The Queen has unveiled a national memorial to Britons who served during the Gulf War and in Iraq and Afghanistan – but the presence of former prime minister Tony Blair has angered grieving families who say they were "snubbed" by the event.
The Duke and Duchess of Cambridge and Prince Harry joined political figures including Prime Minister Theresa May, and Philip Hammond at the unveiling in central London.
Blair was accused of having "blood on his hands" after he took Britain into Afghanistan in 2001 and Iraq in 2003.
The Mail reports that Reg Keys, father of Lance Corporal Tom Keys, 20 – who was one of six Red Caps murdered by an Iraqi mob in an ambush in 2003 – said: "I would not have thought Tony Blair would have been a welcome face at such a service given we were misled over the Iraq war. I'm sure his ego will not allow him to stay away from it."
The event has been overshadowed by a row over the failure to include the families of the 682 service personnel who lost their lives in the Afghanistan and Iraq conflicts.
Family members of the war dead claimed it was a "disgrace" that Blair had been invited when they had not. Bob Wright, father of Corporal Mark Wright, 27, who died in a minefield in September 2006, said: "Tony Blair is the man that started the ball rolling and we lost a lot of lives needlessly because of him. You would not have expected him to have been invited."
Wright also criticised Labour leader Jeremy Corbyn's attendance at the ceremony, adding: "Jeremy Corbyn does not support the Army. Why has he been invited before the families?"
The BBC reported that one widow of a soldier killed in Afghanistan claimed they had been snubbed, while another called the decision completely crass. Liberal Democrat leader Tim Farron also said that the prime minister should apologise for what he called a careless oversight.
The Ministry of Defence made a last-minute climbdown following the snub, asking anyone who had not been invited and would like to attend to contact them.
May claims that charities and groups representing the bereaved had been asked to put forward names of attendees, but the chairman of the War Widows Association, Irene Willis, told the BBC that while she had been invited, she had not been asked to nominate others. Willis said that the Ministry of Defence should have contacted all the families involved directly.
A total of 456 British personnel and MoD civilians died while serving in Afghanistan, while 179 died in the Iraq conflict. According to figures from the Ministry of Defence, 47 people died in the Gulf War.
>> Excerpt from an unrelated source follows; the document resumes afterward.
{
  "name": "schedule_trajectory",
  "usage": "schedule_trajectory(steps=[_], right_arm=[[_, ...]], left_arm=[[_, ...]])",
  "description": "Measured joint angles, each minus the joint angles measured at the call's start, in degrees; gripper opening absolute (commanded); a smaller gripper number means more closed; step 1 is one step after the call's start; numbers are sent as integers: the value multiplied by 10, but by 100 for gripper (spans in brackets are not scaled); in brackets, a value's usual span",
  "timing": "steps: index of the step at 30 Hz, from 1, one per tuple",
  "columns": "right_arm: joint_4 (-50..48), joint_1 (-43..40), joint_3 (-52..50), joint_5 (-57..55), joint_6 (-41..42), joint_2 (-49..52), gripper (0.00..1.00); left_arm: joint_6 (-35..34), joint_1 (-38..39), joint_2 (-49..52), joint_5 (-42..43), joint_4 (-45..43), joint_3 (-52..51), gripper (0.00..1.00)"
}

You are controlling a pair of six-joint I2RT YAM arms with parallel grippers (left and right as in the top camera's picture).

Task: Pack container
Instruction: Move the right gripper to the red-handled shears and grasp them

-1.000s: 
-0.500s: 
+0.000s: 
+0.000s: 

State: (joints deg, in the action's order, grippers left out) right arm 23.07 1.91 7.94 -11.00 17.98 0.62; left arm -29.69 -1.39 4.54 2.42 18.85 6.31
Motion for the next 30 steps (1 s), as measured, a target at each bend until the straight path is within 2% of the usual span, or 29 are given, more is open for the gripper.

Among the 2,500 invited guests are also representatives of veterans, serving military, bereaved families, charity workers, civil servants and politicians who attended a military Drumhead Service on Horse Guards Parade in Whitehall.
Sculptor Paul Day's memorial was unveiled in nearby Victoria Embankment Gardens in the shadow of the Ministry of Defence building. Day also designed the nearby Battle of Britain Monument as well as The Meeting Place, which is a large bronze statue of a couple embracing at St Pancras railway station in Kings Cross, London.
The focus of the memorial is not the fallen and will bear no names, but instead, commemorates the duty and service of those who put themselves in danger to protect the nation's interests far from the UK. It is for individuals who helped those at risk or worked to improve the lives of people in the Gulf region, Iraq and Afghanistan from 1990 to 2015.
Lord Stirrup – chairman of the memorial project's board of trustees – was head of the Armed Forces as chief of defence from 2006-10. He said: "Literally hundreds of thousands of British military personnel and UK civilian citizens served this country in all sorts of various ways in support of those campaigns and we felt that it was extremely important that the way they had conducted themselves, carried out their duties and the service they had given to the nation was honoured and commemorated.
"So the memorial is exactly that, it's to commemorate duty and service, it's not about the campaigns themselves per se, it's about those principles which are important in any civilised society and have always been an integral part of who and what we regard ourselves to be as a nation. We wanted to acknowledge the contribution of the many who had served," he added.
At the morning ceremony, Kate Middleton was seen chatting and laughing to British Chancellor of the Exchequer, Philip Hammond, who announced the 2017 Budget yesterday (9 March) which announced big changes to national insurance and social care.